Data Manipulation using Python

General

Many methods have an inplace argument which performs the operation inplace when set to True so that you do not need to overwrite the original DataFrame. It produces cleaner code as well as saves time and memory! Note that method chaining does not work with inplace=True since nothing is returned.

Rows and columns behave in the exact same way. Indeed, they are both implemented using pandas.Index or pandas.MultiIndex objects. The main difference is that columns can be indexed in an additional way since pandas.DataFrame objects can be access through the native python indexing, i.e., df[column]. Otherwise, most (all?) operations can be perform along any of the two axes. (If not, there is the .T or .transpose() methods to flip the DataFrame.)

Data Importation

You probably all know about pandas.read_csv to load text files into pandas DataFrames. Here are some interesting options you might not know about:

  • You can overwrite the column names directly using names=[...] and header=0;
  • You can set the index automatically using index_col="column_name";
  • You can drop columns or rows before loading using usecols=[...] or skiprows=[...], respectively;
  • If NAs are encoded in a particular way, you can specify it using na_values=[...];
  • encoding might be useful to fix some problems related to encoding;
  • delim_whitespace can be useful when the separator is a variable number of whitespaces instead of a given character (,, \t, etc.);

Most of these operations can be done in separate steps after loading(for example, you could do a .replace(..., inplace=True) to change some values to NaN), but it might be better to do them in one step to improve legibility, speed and memory consumption.

Data Exportation

You are probably aware of the .to_csv method to write a pandas DataFrame to a text file. Here are some interesting options:

  • na_rep to encode NAs in a particular way;
  • columns to only write specific columns;
  • index, index_label and header to control the output.
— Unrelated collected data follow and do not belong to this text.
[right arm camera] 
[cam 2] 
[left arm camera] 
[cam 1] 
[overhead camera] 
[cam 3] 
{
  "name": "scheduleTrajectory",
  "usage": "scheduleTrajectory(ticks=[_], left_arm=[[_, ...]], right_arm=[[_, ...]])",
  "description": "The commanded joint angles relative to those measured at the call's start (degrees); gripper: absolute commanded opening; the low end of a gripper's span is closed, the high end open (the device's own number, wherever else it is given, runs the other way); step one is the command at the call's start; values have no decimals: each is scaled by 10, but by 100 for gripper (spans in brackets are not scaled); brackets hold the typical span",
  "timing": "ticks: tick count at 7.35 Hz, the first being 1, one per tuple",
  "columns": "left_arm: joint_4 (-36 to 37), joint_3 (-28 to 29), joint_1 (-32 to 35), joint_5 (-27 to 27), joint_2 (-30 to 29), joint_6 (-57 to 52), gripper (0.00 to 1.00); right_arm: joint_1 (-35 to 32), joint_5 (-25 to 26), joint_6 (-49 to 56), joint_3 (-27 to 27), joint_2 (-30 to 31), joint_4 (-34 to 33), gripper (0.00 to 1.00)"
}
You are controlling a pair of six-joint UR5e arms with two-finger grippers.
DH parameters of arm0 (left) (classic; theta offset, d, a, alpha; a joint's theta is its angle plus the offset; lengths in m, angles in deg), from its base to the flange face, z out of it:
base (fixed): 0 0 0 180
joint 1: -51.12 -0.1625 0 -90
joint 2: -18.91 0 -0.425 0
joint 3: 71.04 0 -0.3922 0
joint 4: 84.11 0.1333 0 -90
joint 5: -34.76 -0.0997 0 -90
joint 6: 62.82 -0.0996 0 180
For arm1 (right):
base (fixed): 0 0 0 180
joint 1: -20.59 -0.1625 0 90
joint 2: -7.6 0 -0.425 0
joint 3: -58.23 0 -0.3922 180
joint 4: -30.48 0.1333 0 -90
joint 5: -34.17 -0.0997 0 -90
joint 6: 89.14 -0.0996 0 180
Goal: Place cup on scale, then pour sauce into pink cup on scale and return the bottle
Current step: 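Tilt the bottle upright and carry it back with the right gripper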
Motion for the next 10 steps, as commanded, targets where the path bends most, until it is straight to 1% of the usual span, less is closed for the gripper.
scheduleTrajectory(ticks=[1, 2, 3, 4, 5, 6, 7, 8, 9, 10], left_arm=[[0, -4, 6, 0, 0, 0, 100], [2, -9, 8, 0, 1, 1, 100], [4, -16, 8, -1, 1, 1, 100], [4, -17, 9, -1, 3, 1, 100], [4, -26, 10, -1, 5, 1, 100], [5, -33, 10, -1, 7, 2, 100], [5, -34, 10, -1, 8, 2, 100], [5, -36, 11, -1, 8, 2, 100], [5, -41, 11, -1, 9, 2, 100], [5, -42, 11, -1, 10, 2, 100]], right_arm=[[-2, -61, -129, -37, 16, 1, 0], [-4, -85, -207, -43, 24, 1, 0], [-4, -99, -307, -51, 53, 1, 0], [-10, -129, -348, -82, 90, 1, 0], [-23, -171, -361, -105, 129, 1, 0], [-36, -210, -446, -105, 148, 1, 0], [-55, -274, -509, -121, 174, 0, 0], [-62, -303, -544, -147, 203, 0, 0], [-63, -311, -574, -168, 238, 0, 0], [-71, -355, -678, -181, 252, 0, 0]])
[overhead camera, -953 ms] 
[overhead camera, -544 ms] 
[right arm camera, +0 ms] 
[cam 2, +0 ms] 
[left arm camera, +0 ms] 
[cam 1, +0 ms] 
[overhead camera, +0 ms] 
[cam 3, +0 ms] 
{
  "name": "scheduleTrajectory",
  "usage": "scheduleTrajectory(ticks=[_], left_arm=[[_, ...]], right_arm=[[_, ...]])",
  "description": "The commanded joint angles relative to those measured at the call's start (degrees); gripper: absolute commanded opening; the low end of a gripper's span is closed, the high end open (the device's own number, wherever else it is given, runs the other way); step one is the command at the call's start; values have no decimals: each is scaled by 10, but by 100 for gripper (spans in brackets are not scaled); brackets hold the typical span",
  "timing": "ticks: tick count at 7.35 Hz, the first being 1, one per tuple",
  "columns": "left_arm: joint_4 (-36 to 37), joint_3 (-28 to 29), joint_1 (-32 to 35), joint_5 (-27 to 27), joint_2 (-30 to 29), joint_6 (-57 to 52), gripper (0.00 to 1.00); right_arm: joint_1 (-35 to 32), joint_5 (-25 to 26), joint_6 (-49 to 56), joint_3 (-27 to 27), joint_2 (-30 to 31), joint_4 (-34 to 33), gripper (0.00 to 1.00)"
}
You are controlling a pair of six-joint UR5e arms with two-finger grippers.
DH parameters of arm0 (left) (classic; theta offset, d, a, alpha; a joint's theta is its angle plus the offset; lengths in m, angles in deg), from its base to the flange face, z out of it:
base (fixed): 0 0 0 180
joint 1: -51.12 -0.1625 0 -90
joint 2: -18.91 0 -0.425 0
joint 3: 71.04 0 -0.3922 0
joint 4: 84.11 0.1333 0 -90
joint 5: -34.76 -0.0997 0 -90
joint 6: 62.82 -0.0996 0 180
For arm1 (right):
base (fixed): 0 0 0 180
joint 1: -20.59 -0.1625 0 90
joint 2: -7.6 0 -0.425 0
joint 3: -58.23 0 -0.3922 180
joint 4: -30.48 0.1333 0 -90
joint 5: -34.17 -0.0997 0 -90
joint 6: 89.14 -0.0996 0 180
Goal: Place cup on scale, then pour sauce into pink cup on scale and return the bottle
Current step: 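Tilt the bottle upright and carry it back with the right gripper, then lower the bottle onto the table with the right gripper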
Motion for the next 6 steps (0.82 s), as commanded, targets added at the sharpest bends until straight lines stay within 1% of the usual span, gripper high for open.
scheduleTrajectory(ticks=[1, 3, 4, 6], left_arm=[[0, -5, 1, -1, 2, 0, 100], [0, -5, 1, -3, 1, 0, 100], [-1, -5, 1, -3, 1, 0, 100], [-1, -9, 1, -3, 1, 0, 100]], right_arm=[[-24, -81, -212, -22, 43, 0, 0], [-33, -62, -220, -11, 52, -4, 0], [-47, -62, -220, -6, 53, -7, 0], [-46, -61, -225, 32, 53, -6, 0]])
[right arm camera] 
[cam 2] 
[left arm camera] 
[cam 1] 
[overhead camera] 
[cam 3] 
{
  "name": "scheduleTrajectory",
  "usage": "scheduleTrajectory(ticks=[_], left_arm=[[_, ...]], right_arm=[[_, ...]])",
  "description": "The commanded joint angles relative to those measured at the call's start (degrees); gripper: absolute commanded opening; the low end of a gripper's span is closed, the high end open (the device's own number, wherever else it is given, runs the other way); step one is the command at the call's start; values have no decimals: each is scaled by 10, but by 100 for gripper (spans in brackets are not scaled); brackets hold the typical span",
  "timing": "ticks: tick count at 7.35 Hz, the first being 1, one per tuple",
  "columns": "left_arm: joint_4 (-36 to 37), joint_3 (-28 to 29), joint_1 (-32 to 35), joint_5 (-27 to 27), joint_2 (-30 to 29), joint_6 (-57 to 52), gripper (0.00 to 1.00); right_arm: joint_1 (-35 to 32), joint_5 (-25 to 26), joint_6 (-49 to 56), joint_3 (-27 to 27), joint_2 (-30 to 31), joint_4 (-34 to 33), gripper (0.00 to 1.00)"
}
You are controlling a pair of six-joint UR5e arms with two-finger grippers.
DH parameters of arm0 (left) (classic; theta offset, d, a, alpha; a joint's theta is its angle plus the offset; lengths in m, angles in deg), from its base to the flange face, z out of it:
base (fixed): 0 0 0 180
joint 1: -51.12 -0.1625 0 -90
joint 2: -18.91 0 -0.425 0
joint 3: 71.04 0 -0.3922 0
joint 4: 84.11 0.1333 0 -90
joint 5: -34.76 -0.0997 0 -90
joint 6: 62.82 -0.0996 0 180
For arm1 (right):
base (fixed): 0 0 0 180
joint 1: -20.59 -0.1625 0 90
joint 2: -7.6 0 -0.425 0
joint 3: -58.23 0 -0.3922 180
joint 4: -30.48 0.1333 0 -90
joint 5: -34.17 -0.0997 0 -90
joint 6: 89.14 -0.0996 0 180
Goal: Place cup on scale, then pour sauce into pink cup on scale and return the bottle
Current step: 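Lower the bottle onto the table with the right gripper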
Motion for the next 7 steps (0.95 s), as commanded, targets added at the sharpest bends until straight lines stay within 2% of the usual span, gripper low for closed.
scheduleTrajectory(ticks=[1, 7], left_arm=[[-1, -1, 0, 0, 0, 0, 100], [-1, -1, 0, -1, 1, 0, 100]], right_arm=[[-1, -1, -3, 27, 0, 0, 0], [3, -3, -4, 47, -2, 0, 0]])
The .to_latex() method offers a convenient way to export a pandas DataFrame to LaTeX format. I have found that the column formatting does not work very well sometimes; you can perform the formatting by hand before using to_latex using commands such as:

df["column"] = df["column"].apply("{:.2f}".format) # float formatting
df["column"] = df["column"].apply("{:.2f} %".format) # add a percentage sign
df["ci"] = df[["lower", "upper"]].apply(lambda x: "[{:.2f}, {:.2f}]".format(x["lower"], x["upper"]), axis=0) # to converct CI bounds to an interval

Accessing Values

There are multiple ways to access the contents in a pandas DataFrame (most also work for Series as well).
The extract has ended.